Material shown:
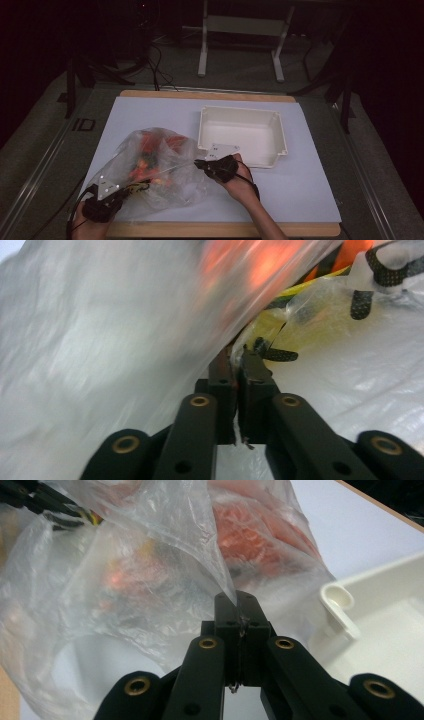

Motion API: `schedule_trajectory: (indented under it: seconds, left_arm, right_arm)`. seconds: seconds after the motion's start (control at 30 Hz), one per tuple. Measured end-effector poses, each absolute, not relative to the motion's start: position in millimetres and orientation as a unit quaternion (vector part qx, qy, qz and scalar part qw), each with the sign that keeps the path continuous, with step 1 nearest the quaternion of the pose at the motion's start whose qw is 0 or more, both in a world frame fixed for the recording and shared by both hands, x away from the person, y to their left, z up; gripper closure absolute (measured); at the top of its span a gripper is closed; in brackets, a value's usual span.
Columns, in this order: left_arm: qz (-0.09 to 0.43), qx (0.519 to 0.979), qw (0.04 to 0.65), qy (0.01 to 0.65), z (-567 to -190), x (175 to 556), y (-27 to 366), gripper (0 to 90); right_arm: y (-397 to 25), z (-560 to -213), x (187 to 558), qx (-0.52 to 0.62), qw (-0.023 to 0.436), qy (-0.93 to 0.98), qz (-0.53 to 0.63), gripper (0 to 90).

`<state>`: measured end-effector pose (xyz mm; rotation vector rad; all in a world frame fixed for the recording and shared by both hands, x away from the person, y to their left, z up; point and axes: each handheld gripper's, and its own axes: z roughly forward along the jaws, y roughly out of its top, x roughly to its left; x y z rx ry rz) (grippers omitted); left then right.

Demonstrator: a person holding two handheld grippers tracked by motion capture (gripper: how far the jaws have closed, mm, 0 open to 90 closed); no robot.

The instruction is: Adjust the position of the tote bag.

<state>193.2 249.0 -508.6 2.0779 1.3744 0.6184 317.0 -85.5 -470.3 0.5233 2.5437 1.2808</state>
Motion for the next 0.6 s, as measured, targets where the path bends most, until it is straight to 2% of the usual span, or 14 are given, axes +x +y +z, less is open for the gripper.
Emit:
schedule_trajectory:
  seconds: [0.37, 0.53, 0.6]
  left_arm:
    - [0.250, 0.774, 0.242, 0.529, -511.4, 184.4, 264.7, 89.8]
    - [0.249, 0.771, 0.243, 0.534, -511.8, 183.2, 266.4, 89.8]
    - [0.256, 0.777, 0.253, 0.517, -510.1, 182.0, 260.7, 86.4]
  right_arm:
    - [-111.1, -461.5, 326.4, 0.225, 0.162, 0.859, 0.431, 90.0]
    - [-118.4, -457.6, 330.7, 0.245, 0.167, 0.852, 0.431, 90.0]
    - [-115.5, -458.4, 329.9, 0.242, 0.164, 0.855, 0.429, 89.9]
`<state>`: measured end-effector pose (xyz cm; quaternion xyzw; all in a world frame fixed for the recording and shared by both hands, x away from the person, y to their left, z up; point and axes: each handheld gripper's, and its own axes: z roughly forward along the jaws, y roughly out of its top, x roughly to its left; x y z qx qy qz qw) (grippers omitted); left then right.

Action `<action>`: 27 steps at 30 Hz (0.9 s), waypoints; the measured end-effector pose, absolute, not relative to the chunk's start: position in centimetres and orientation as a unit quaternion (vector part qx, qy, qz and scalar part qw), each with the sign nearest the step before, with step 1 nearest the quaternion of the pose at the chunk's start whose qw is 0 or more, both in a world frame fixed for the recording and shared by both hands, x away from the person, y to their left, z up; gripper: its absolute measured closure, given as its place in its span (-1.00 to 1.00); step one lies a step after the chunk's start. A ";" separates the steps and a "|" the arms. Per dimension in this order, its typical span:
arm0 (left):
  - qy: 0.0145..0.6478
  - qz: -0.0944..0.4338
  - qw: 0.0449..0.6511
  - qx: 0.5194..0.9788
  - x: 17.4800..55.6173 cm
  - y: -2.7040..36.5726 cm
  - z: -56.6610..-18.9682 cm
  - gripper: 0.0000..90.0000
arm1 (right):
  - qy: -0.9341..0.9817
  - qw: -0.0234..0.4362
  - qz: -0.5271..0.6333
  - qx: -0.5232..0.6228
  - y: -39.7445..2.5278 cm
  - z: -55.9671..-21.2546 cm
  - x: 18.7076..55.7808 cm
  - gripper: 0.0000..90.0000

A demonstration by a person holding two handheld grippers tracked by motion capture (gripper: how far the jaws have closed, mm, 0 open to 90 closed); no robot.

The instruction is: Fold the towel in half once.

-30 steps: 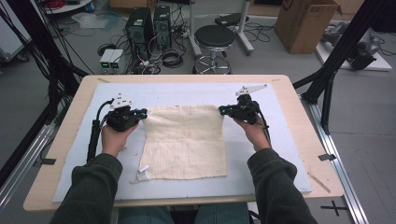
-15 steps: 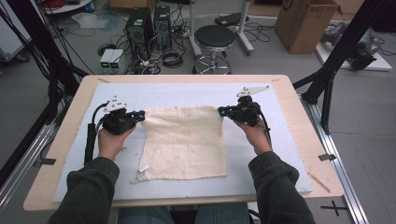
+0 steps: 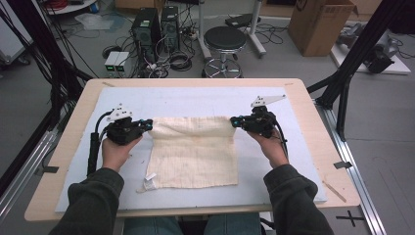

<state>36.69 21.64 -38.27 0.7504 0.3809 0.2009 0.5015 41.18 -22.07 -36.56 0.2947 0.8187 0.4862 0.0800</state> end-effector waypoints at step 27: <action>0.368 0.171 0.534 0.742 33.7 22.0 -39.7 0.93 | 0.808 0.061 0.509 0.291 -22.8 -38.3 38.3 0.90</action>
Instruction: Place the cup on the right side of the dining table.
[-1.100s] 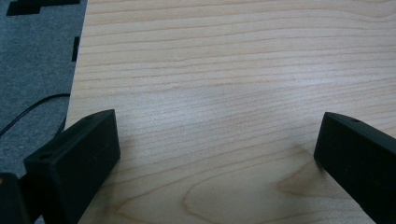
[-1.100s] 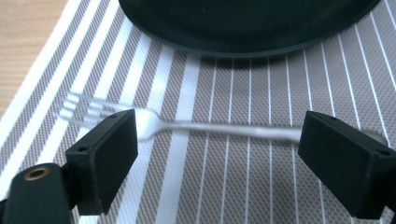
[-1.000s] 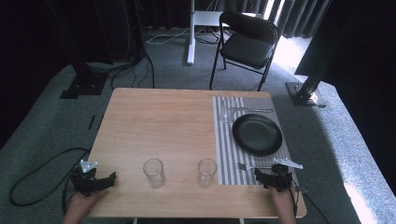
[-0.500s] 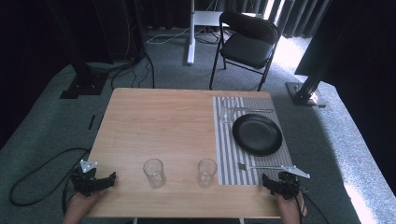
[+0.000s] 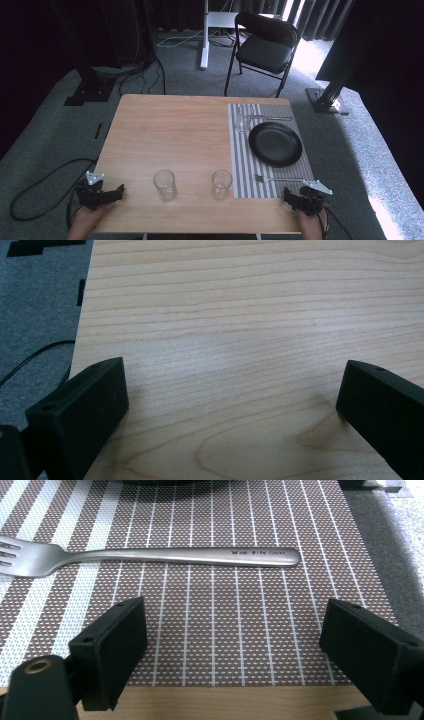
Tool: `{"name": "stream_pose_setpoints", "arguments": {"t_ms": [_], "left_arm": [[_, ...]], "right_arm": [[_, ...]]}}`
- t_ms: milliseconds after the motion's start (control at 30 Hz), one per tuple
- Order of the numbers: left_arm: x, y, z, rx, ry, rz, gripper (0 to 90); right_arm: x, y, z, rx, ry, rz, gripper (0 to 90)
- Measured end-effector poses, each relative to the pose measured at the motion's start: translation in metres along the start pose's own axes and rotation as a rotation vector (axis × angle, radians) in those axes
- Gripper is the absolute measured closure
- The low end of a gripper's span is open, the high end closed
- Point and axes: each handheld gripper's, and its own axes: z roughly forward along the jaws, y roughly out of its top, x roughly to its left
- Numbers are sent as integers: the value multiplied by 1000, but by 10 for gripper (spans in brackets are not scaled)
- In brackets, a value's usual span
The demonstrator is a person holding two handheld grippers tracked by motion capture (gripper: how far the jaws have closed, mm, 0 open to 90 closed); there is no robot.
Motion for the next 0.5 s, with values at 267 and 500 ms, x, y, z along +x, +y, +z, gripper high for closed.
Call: {"name": "stream_pose_setpoints", "arguments": {"t_ms": [267,500], "left_arm": [[0,0,0,0,0,0,6],[0,0,0,0,0,0,6]], "right_arm": [[-1,-2,0,-10,6,-3,111],[-1,-1,0,-10,6,-4,111]]}}
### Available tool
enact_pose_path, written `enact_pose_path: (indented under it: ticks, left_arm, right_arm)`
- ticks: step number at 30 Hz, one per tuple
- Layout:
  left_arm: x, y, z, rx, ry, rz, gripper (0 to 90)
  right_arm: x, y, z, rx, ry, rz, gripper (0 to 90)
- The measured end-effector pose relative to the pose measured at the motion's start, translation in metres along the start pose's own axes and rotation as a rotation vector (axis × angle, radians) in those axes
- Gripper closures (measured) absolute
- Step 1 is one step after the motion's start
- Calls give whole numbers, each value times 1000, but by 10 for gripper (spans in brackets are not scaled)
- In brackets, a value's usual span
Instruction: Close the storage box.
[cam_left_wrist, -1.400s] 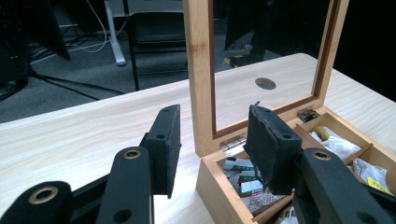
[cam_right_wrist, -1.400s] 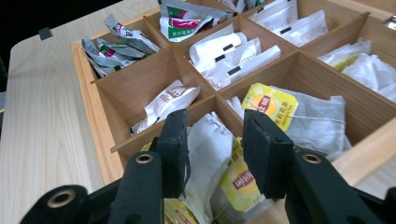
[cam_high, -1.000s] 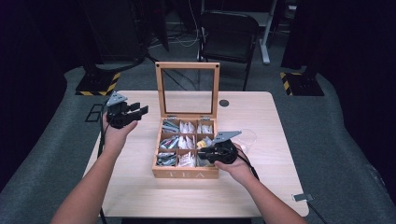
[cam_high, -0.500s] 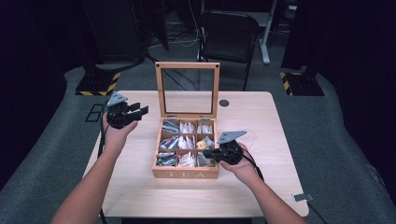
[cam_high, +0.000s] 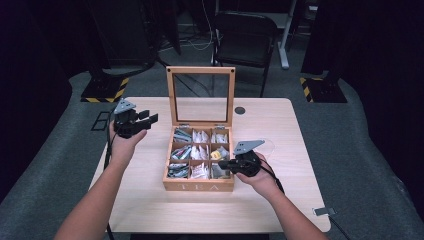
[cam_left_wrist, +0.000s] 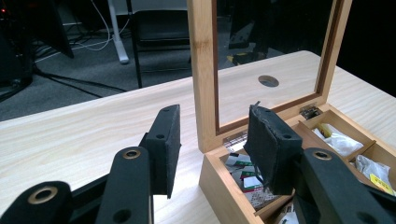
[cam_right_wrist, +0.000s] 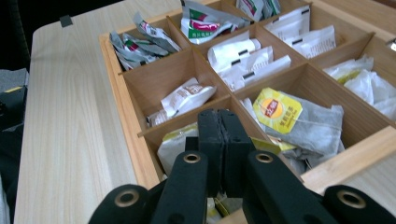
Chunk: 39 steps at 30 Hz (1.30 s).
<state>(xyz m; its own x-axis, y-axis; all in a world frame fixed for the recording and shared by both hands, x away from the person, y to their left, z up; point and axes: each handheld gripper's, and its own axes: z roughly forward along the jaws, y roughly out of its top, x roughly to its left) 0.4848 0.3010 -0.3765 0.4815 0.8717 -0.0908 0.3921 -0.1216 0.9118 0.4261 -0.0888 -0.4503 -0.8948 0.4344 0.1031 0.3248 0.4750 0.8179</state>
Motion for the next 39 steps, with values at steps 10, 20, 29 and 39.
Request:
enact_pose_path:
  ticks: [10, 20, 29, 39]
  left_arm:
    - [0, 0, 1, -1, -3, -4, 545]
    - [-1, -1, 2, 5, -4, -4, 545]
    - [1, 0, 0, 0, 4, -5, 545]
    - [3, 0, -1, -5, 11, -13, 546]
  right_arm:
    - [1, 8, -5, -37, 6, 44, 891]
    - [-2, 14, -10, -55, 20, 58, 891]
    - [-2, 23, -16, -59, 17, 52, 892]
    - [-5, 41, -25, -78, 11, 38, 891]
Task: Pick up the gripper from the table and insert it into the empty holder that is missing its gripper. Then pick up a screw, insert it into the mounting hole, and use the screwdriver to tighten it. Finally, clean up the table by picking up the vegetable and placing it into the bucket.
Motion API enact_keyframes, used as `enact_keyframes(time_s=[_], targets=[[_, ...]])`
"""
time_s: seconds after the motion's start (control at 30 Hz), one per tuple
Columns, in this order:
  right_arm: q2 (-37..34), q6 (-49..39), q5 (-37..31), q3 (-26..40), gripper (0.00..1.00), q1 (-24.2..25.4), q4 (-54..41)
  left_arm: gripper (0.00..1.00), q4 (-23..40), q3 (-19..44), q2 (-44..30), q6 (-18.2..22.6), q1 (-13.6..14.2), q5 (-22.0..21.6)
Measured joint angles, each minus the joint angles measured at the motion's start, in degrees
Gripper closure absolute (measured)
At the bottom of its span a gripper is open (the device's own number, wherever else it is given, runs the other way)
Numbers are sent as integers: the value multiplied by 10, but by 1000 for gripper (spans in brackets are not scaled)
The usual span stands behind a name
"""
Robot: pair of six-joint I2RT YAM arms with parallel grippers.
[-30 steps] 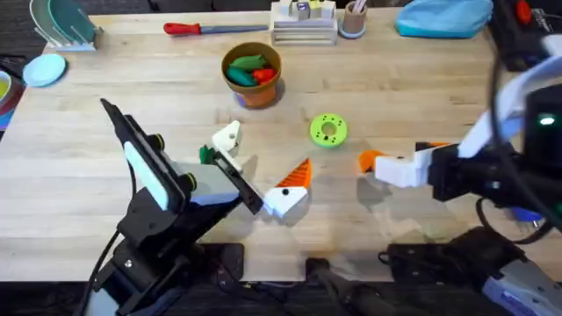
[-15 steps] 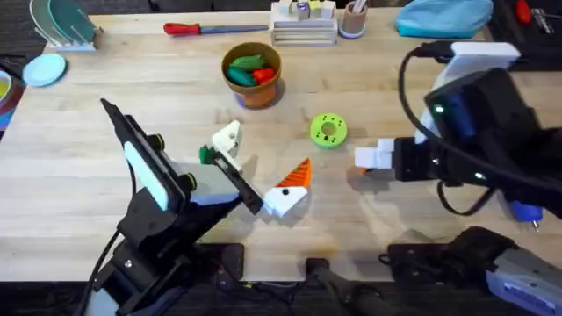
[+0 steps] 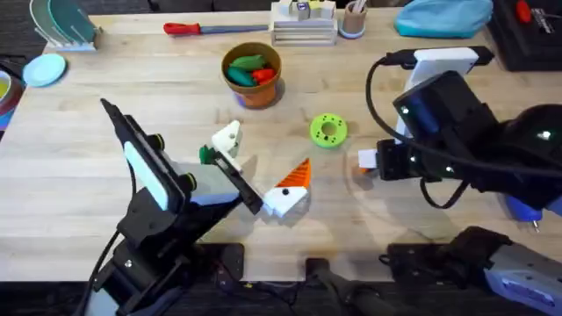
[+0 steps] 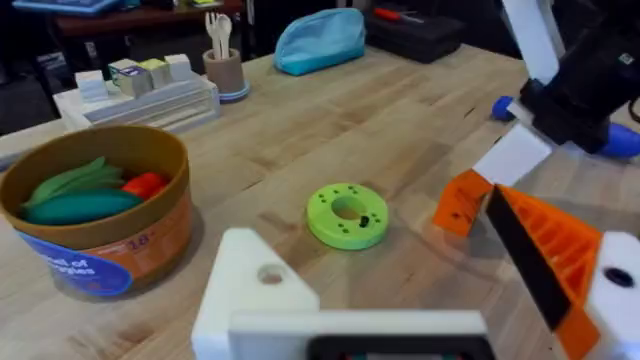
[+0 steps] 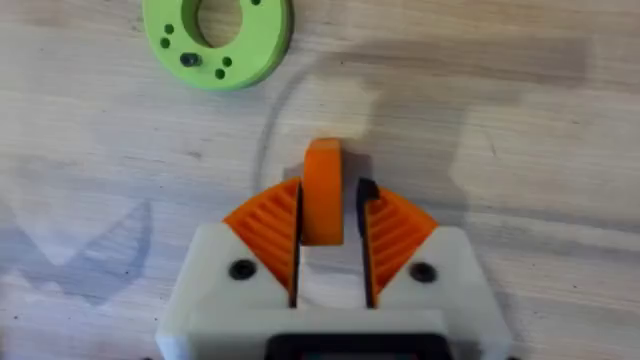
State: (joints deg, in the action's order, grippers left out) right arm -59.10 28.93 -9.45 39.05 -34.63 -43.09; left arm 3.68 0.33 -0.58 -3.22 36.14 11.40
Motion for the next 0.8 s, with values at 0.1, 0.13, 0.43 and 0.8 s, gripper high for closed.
enact_keyframes(time_s=[0.1,0.13,0.43,0.8], targets=[[0,-1,0,0,746,-1,0,8,0,0,0,0,0,0],[0,-2,0,0,789,-1,0,8,0,0,0,0,0,0],[15,-6,-2,27,986,-1,-5,8,0,0,0,0,0,0],[23,-1,80,44,989,9,165,7,0,0,0,0,0,0]])
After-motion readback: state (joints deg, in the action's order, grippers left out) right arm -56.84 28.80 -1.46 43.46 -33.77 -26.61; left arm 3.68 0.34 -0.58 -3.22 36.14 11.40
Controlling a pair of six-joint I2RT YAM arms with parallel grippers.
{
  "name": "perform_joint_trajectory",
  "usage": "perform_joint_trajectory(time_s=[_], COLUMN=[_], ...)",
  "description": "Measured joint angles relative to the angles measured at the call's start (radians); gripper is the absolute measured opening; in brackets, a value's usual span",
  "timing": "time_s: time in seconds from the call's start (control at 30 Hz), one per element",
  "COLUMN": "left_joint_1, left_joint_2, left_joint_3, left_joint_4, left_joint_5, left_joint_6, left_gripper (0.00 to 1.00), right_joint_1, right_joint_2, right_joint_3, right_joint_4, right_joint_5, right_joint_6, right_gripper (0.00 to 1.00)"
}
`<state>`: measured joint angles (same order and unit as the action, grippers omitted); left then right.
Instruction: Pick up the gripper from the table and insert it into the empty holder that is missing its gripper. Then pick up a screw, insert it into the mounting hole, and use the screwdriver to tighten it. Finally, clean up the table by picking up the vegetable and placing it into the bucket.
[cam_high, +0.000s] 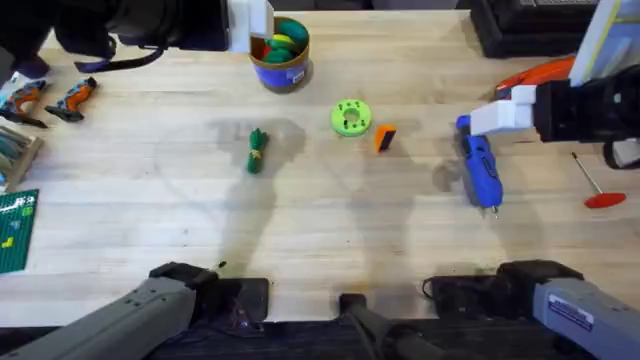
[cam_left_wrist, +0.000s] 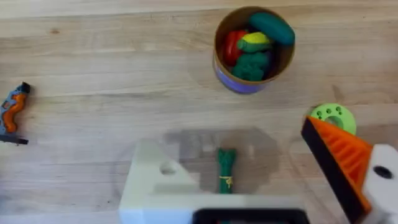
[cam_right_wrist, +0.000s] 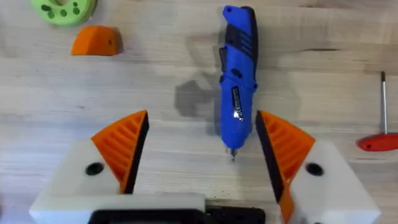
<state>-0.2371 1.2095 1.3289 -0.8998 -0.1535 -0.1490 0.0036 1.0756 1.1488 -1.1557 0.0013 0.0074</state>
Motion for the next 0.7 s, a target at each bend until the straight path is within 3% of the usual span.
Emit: perform_joint_trajectory(time_s=[0.2, 0.3, 0.5, 0.7], left_joint_1=[0.008, 0.038, 0.120, 0.165], left_joint_2=[-0.026, -0.072, -0.222, -0.394], left_joint_3=[-0.007, -0.042, -0.195, -0.395], left_joint_4=[0.051, 0.106, 0.196, 0.315], left_joint_5=[0.015, 0.032, 0.090, 0.140], left_joint_6=[0.001, 0.001, 0.000, 0.000], left_gripper=[0.985, 0.985, 0.985, 0.985], right_joint_1=[0.000, 0.000, 0.000, 0.000], right_joint_2=[0.000, 0.000, 0.000, 0.000], right_joint_3=[0.000, 0.000, 0.000, 0.000], right_joint_4=[0.000, 0.000, 0.000, 0.000], right_joint_5=[0.000, 0.000, 0.000, 0.000], right_joint_6=[0.000, 0.000, 0.000, 0.000], right_gripper=[0.990, 0.991, 0.990, 0.992])
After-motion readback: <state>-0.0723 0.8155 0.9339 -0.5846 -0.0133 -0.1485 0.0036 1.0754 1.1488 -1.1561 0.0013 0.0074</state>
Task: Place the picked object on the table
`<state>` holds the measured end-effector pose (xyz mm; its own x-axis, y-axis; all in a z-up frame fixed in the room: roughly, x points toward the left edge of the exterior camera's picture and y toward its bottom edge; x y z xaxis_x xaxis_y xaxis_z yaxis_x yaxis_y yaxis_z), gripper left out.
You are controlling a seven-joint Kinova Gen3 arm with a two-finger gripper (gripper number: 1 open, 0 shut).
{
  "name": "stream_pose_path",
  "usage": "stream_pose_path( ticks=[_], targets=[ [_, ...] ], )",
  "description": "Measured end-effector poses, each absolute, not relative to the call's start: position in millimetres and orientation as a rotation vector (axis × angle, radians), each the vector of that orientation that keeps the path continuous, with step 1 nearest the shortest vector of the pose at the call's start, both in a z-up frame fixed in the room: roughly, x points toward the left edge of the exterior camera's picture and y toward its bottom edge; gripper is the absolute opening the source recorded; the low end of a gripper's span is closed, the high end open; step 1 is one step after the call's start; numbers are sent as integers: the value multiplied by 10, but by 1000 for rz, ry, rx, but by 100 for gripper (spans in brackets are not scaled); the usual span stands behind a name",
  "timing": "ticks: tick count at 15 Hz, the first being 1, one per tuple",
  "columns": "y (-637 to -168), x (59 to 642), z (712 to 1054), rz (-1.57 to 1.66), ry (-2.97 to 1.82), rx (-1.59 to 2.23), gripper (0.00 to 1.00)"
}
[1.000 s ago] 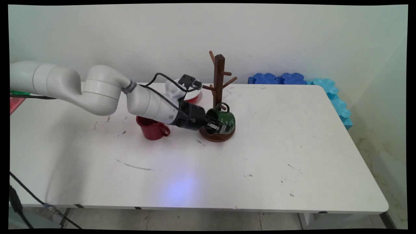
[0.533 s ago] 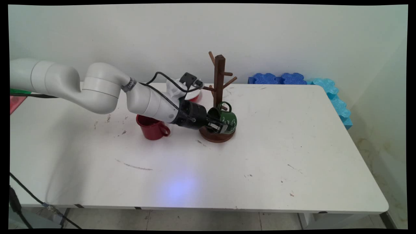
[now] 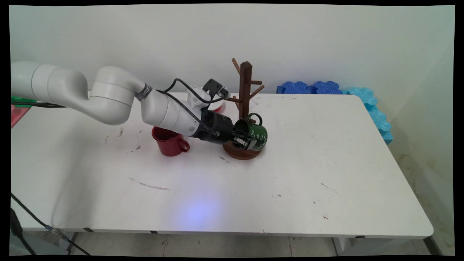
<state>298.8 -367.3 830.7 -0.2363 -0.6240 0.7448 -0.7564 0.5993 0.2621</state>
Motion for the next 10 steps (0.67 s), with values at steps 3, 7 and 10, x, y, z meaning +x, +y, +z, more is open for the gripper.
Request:
stream_pose_path(
  ticks=[3, 7, 10],
  targets=[
    [-3645, 2967, 8338, 190, -1961, 1081, 0],
    [-3596, 2933, 8377, 185, -1975, 1063, 0],
    [-3546, 2906, 8402, 181, -1987, 1051, 0]
  ],
)
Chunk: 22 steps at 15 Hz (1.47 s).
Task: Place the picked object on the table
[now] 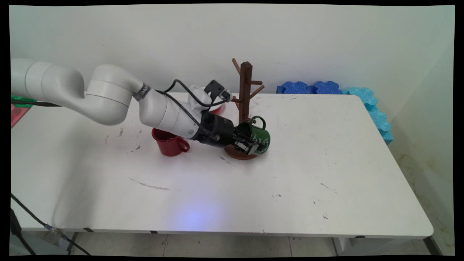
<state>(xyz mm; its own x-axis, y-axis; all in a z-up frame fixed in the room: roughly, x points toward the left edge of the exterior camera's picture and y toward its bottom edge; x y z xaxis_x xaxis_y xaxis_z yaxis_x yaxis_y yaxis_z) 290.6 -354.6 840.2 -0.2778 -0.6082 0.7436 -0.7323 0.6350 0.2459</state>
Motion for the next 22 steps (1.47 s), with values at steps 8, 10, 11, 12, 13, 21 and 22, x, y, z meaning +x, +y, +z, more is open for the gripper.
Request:
stream_pose_path(
  ticks=[8, 10, 11, 12, 13, 21, 22],
  targets=[
    [-3372, 2875, 8495, 186, -2051, 995, 0],
    [-3325, 2901, 8527, 195, -2077, 977, 0],
    [-3300, 2919, 8544, 201, -2092, 966, 0],
    [-3279, 2938, 8559, 206, -2107, 957, 0],
    [-3254, 2962, 8576, 213, -2126, 945, 0],
    [-3130, 3177, 8697, 261, -2289, 857, 0],
    [-3116, 3215, 8711, 266, -2317, 846, 0]
  ],
)
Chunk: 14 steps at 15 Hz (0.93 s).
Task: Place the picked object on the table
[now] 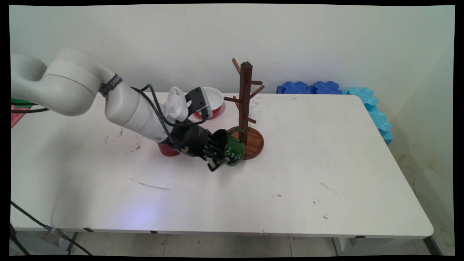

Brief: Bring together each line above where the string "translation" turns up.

Solution to this exercise:
- Measured end-effector poses, each relative to the pose measured at the motion's start: translation in metres along the start pose's own axes and rotation as a rotation vector (axis × angle, radians) in those axes
- The measured end-effector pose relative to the pose measured at the motion's start, translation in metres along the start pose's own axes and rotation as a rotation vector (axis × angle, radians) in those axes

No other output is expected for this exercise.